### Instructions to follow
Your reply should be the complete data, reproduced exactly.

### Collected material
+ + +

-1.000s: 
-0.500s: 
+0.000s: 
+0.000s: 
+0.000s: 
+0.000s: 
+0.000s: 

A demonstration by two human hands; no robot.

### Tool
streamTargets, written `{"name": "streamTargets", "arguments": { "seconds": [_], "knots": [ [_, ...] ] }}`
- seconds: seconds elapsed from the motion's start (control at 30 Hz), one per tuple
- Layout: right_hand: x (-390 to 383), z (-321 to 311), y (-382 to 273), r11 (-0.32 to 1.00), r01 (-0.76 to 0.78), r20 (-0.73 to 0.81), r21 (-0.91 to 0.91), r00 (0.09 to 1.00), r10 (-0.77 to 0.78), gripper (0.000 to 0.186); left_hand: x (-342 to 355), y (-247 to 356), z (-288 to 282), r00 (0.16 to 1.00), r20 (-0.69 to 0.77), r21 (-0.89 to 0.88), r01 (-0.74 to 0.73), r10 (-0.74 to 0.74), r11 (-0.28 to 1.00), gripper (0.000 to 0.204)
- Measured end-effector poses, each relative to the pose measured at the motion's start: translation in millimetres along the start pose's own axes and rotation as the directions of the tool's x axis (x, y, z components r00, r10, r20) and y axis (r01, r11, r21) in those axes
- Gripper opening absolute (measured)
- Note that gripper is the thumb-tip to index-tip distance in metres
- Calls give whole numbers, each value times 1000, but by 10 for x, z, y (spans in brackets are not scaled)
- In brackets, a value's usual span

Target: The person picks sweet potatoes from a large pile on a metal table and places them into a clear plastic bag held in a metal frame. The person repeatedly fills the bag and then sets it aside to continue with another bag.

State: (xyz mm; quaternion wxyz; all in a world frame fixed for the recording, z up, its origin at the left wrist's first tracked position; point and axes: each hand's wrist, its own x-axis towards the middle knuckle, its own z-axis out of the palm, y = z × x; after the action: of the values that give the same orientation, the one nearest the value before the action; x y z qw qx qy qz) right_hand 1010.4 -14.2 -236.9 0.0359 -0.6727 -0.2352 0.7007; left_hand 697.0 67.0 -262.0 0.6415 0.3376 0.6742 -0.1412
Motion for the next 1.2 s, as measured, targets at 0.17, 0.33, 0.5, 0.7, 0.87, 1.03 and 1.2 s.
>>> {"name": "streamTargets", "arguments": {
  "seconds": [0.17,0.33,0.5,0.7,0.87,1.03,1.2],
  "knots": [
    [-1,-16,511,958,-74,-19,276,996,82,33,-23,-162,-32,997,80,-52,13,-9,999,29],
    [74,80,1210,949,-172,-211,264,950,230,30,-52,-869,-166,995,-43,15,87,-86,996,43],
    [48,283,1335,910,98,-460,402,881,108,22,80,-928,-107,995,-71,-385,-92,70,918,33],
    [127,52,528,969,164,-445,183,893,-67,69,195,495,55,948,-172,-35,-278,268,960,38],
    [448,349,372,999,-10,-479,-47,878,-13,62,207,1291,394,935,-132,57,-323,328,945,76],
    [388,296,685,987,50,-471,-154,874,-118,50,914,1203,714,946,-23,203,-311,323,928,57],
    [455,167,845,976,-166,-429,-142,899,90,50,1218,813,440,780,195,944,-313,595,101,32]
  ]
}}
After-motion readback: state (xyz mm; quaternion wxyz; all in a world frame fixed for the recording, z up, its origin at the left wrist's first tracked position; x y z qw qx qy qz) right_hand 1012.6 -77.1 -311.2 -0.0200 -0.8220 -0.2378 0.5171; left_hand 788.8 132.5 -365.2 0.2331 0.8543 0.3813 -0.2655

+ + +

### The completed task
-1.000s: 
-0.500s: 
+0.000s: 
+0.000s: 
+0.000s: 
+0.000s: 
+0.000s: 

A demonstration by two human hands; no robot.

### Tool
streamTargets, written `{"name": "streamTargets", "arguments": { "seconds": [_], "knots": [ [_, ...] ] }}`
- seconds: seconds elapsed from the motion's start (control at 30 Hz), one per tuple
- Layout: right_hand: x (-390 to 383), z (-321 to 311), y (-382 to 273), r11 (-0.32 to 1.00), r01 (-0.76 to 0.78), r20 (-0.73 to 0.81), r21 (-0.91 to 0.91), r00 (0.09 to 1.00), r10 (-0.77 to 0.78), gripper (0.000 to 0.186); left_hand: x (-342 to 355), y (-247 to 356), z (-288 to 282), r00 (0.16 to 1.00), r20 (-0.69 to 0.77), r21 (-0.89 to 0.88), r01 (-0.74 to 0.73), r10 (-0.74 to 0.74), r11 (-0.28 to 1.00), gripper (0.000 to 0.204)
- Measured end-effector poses, each relative to the pose measured at the motion's start: translation in millimetres along the start pose's own axes and rotation as the directions of the tool's x axis (x, y, z components r00, r10, r20) and y axis (r01, r11, r21) in those axes
- Gripper opening absolute (measured)
- Note that gripper is the thumb-tip to index-tip distance in metres
- Calls give whole numbers, each value times 1000, but by 10 for x, z, y (spans in brackets are not scaled)
- In brackets, a value's usual span

Target: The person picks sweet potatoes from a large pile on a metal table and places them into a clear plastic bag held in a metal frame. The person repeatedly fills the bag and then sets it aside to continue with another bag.

State: (xyz mm; quaternion wxyz; all in a world frame fixed for the recording, z up, its origin at the left wrist's first tracked position; point and axes: each hand's wrist, its own x-axis towards the middle knuckle, its own z-axis out of the palm, y = z × x; after the action: of the values that give the same orientation, the one nearest the value before the action; x y z qw qx qy qz) right_hand 1010.4 -14.2 -236.9 0.0359 -0.6727 -0.2352 0.7007; left_hand 697.0 67.0 -262.0 0.6415 0.3376 0.6742 -0.1412
Motion for the next 1.2 s, as measured, targets at 0.17, 0.33, 0.5, 0.7, 0.87, 1.03 and 1.2 s.
>>> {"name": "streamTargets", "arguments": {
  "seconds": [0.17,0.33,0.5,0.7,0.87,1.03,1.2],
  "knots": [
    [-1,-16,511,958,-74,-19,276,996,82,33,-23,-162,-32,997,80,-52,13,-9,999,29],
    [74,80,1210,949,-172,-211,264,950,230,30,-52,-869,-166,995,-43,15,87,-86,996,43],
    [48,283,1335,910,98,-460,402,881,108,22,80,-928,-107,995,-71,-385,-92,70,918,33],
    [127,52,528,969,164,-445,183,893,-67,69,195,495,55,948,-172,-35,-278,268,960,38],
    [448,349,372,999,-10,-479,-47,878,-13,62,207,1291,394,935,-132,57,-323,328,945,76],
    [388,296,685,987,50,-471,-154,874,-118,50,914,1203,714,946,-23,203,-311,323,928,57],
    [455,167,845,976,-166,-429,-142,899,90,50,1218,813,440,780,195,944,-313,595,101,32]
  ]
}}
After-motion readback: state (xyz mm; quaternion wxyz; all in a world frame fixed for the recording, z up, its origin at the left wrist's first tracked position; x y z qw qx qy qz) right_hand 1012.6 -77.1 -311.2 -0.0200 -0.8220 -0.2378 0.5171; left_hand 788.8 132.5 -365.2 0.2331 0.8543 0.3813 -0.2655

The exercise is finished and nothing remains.